Merkez Bankası Vites Küçültmeye Gerek Duymadı
Türkiye Cumhuriyet Merkez Bankası 21 Haziran toplantısında gecelik marjinal fonlama oranında 50 baz puanlık indirim ile sadeleştirme politikasına devam etti. Merkez’in üst bandı %9 seviyesine çekmesi ile 2010 yılından bu yana politika faizi ile üst bant arasındaki fark en düşük seviyeye geriledi.
Yılın geri kalanında küresel ekonomik koşullar ve enflasyon görünümü ile TCMB para politikasını belirlemeye devam edecek. Mayıs ayı toplantı metninden farklı olarak Haziran ayında Merkez’in yol haritasını belirlerken manşet ve çekirdek enflasyon yanında birim işgücü maliyeti ve hizmet sektöründe enflasyon eğilimini de takibe aldığı anlaşılıyor. Koşullar elverdiği sürece TCMB üst batta 50 baz puanlık faiz indirimi ile sürece devam edebilir. Ancak piyasalarda son dönemde konuşulan faiz koridorundan tek faiz sistemine geçiş için zamana ihtiyaç duyuluyor.
Haziran ayı istihdam verisi sonrasında Amerikan Merkez Bankası (FED) 2016 senesinde en fazla bir kez faiz artırabilir görüşünün piyasada yerleşmesi TCMB’yi üst bant faiz indirimlerinin devamı konusunda rahatlatır. Ancak Merkez’in 2016 son çeyrekte küresel piyasalarda kırılganlığın artma ihtimalini hesaba katarak tek faiz politikasına geçiş konusunda temkinli olacağını düşünüyoruz. Banka faiz politikasını belirlerken kötü günler için kendisine hareket alanı bırakmak isteyebilir. Mart ayından bu yana üst batta 175 baz puan faiz indiriminin mali sektör aracılığı ile reel ekonomiye ne ölçüde yansıyacağı konusu ise düşündürüyor. Nitekim bankaların mevduat faiz oranları düşerken kredi faiz oranlarının aynı oranda gerilemeyişi ile banka ve kredi faiz oranları arasında spread genişliyor.
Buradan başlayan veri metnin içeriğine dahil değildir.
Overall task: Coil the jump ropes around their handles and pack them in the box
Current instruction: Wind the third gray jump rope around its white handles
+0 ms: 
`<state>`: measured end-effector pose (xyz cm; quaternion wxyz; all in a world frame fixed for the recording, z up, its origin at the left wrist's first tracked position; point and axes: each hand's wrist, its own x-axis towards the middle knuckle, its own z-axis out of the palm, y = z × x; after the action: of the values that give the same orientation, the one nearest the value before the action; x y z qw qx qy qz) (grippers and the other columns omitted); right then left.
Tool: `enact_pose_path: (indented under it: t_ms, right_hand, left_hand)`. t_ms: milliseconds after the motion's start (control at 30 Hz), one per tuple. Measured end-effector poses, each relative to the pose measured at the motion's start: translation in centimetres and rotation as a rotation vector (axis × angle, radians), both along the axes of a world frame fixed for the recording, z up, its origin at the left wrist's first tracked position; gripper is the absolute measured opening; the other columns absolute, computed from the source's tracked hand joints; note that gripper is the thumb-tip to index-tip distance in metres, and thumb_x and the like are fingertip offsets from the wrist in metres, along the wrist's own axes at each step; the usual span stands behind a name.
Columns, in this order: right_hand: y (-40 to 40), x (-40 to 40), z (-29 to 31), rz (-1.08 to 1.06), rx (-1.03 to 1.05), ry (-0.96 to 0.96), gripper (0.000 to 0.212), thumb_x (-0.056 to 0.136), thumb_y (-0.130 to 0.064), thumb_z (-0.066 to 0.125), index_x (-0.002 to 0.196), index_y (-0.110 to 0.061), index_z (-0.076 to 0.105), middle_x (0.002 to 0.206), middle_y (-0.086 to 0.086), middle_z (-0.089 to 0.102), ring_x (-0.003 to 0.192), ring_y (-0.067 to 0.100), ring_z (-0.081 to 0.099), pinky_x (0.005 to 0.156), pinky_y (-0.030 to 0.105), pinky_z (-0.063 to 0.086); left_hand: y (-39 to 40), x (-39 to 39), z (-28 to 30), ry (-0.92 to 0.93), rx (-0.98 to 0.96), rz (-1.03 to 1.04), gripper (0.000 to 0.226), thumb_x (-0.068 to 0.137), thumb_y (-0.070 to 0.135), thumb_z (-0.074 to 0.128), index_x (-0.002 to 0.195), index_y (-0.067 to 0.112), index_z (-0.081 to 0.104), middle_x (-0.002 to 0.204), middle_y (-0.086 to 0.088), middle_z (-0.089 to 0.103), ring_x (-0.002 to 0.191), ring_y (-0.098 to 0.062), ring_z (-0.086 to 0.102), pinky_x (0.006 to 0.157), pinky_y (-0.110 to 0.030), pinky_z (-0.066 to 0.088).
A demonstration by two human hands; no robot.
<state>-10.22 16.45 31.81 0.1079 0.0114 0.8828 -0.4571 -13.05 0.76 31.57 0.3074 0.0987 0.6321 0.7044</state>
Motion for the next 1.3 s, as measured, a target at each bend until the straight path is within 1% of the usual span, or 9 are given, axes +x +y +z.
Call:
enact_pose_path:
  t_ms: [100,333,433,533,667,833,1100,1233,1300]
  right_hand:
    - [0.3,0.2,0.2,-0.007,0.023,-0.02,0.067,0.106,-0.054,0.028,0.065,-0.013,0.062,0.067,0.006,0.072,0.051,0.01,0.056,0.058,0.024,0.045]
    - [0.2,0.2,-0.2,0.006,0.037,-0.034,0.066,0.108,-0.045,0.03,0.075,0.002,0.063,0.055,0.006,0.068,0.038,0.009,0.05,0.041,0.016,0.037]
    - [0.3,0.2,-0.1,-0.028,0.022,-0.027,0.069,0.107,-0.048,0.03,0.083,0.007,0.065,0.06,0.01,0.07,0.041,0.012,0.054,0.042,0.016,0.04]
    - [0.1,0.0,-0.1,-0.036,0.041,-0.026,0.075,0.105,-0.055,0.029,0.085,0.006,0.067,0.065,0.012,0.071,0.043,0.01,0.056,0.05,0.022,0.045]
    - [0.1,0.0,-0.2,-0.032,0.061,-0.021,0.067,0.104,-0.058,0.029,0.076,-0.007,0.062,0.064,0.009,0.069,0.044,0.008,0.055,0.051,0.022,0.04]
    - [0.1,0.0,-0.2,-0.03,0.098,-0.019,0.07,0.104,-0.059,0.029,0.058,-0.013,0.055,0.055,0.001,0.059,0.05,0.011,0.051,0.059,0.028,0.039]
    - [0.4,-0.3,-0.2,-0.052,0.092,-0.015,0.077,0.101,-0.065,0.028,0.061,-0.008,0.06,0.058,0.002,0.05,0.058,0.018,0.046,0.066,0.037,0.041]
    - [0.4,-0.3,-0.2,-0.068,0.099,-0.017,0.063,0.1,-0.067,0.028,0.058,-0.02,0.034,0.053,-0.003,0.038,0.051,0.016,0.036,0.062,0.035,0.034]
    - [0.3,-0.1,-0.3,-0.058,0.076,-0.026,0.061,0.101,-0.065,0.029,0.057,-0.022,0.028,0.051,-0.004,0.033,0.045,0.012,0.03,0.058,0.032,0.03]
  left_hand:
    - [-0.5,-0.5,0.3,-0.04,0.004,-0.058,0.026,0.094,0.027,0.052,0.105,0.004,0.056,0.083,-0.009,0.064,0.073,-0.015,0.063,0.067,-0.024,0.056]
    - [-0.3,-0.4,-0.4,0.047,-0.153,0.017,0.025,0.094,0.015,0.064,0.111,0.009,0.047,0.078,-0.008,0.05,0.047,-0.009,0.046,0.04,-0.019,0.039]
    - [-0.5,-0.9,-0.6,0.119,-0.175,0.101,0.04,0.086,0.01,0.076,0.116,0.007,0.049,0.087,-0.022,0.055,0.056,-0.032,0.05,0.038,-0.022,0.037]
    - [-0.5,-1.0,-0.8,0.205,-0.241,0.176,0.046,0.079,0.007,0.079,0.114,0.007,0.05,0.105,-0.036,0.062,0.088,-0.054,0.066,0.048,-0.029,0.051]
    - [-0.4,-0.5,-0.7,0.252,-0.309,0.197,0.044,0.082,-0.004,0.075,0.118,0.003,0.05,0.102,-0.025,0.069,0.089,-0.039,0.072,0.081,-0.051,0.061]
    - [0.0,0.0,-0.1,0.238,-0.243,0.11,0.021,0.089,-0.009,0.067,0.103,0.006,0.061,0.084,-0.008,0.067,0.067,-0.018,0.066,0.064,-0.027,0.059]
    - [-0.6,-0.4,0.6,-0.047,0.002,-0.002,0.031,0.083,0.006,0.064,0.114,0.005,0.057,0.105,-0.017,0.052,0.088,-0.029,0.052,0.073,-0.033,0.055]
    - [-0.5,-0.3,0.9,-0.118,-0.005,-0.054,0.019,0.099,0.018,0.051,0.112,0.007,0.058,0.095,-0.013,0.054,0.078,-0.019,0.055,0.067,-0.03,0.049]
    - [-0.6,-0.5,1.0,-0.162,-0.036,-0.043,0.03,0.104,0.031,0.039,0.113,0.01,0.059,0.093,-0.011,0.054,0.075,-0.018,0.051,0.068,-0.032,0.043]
Türkiye Cumhuriyet Merkez Bankası’nın bugün ekonomistlere yaptığı sunumda yılın ikinci yarısında turizm gelirlerinde düşüş dış ticaret dengesini negatif etkileyebilir deniyor. Geçmiş yıllara kıyasla gerileyen petrol fiyatları cari işlemler dengesini olumlu etkilerken, jeopolitik risklerin etkisi ile ihracatta artış limitli kalıyor. Enflasyonda çekirdekte yaşanan yumuşama pozitif ancak birim iş gücü maliyeti ve hizmet sektöründeki eğilim önümüzdeki aylarda yukarı yönlü risk unsuru olabilir. Bankanın sunumda dış ticaret dengesi ve enflasyon gibi ileriye dönük endişelere yer vermesi, yılın geri kalanında faiz indirimi konusunda daha temkinli olacağını düşündürüyor.
TCMB’nin üst bantta 50 baz puanlık faiz indirimini kanıksamış görünen piyasaların toplantı sonrası verdiği tepki limitliydi. Öncesinde küresel piyasalarda artan risk iştahı ile 2,90 altına gerileyen parite TCMB sonrasında hafif yükselişe geçti. İngiltere’nin kalış ya da çıkış meselesi sona ermeden, Türk Lirası’nın kendisine yön tayin etmesi güç görünüyor. Küresel piyasaların İngiltere endişesini geride bırakması ve rahatlama ile Dolar/TL 2,88’li seviyelere geri çekilebilir. Olumsuz senaryoda ise ilk etapta 2,95 ardından 3,00 denemesi kaçınılmaz görünüyor. Haziran ayının geri kalanında ve Temmuz ayında Türk Lirası gelişen ülke piyasalarına olan talebe paralel yön bulmaya çalışacaktır.